3. Wenn Amts- und Landgericht bei dieser Sachlage eine Entscheidung darüber, ob sie den behaupteten Wiedereinsetzungsgrund für gegeben hielten, schon deshalb ablehnten, weil die eidesstattliche Versicherung des Beschwerdeführers zur Glaubhaftmachung nicht ausreiche, so haben sie damit die Anforderung daran, was ein Betroffener zur Wahrung seines Anspruchs auf rechtliches Gehör zu tun habe, überspannt. Dabei kann offenbleiben, ob sonst die eigene eidesstattliche Versicherung eines Betroffenen oder Beschuldigten ein geeignetes Mittel zur Glaubhaftmachung ist, denn sie kann jedenfalls als schlichte Erklärung gewürdigt werden. Eine solche schlichte Erklärung muß aber dann als geeignetes Mittel zur Glaubhaftmachung angesehen werden, wenn es sich um einen ausgesprochen naheliegenden, der Lebenserfahrung entsprechenden Versäumungsgrund handelt und kein Anlaß besteht, an der Wahrscheinlichkeit des vorgebrachten Sachverhalts zu zweifeln (BVerfGE 26, 315 [320]). Das ist bei einem Urlaub in der allgemeinen Ferienzeit der Fall. Irgendwelche Anhaltspunkte dafür, daß das Amtsgericht oder das Landgericht begründete Zweifel an der Wahrscheinlichkeit des Vorbringens des Beschwerdeführers hatten, lassen die angegriffenen Entscheidungen nicht erkennen. Auch ist nichts für die Annahme ersichtlich, daß der Betroffene sich einer erwarteten Zustellung vorsätzlich habe entziehen wollen.
4. Die angegriffenen Entscheidungen beruhen auf der Verletzung von Art. 103 Abs. 1 GG. Es kann nicht ausgeschlossen werden, daß die Gerichte das Wiedereinsetzungsgesuch als zulässig angesehen hätten, wenn sie die Bedeutung und Tragweite des Art. 103 Abs. 1 GG beachtet hätten. Sie hätten dann das Vorbringen des Beschwerdeführers vielleicht auch im Rahmen der Sachprüfung – unter Umständen nach Durchführung weiterer Ermittlungen – für wahrscheinlich gehalten.
5. Da die angefochtenen Beschlüsse gegen Art. 103 Abs. 1 GG verstoßen, sind sie aufzuheben.
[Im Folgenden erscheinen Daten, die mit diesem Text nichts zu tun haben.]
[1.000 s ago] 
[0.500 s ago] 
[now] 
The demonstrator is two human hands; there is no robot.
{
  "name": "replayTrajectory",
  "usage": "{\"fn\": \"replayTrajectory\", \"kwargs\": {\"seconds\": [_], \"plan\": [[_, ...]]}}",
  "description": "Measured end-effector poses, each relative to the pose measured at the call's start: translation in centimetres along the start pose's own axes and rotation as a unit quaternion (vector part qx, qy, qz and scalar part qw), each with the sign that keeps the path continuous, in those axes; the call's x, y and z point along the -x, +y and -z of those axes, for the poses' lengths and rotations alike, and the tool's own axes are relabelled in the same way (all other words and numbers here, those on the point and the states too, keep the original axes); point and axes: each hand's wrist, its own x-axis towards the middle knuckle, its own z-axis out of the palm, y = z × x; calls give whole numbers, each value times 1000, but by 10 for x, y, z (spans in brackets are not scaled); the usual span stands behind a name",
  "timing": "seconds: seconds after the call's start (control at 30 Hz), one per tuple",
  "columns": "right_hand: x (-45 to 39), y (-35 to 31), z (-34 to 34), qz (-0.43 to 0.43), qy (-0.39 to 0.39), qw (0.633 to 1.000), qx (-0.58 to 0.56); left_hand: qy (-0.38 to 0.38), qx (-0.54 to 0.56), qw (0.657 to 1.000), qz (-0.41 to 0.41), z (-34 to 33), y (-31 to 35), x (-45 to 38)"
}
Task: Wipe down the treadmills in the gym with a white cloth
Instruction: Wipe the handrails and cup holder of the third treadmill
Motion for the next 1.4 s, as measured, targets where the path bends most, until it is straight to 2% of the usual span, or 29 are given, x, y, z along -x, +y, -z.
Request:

Die Sache ist gemäß § 95 Abs. 2 BVerfGG an das Gericht erster Instanz zurückzuverweisen.
6. Die dem Beschwerdeführer entstandenen notwendigen Auslagen sind zu erstatten (§ 34 Abs. 4 BVerfGG). Die Erstattungspflicht trifft das Land Nordrhein-Westfalen, dem die erfolgreich gerügte Grundrechtsverletzung zuzurechnen ist.
C.
Diese Entscheidung ist mit vier zu zwei Stimmen ergangen.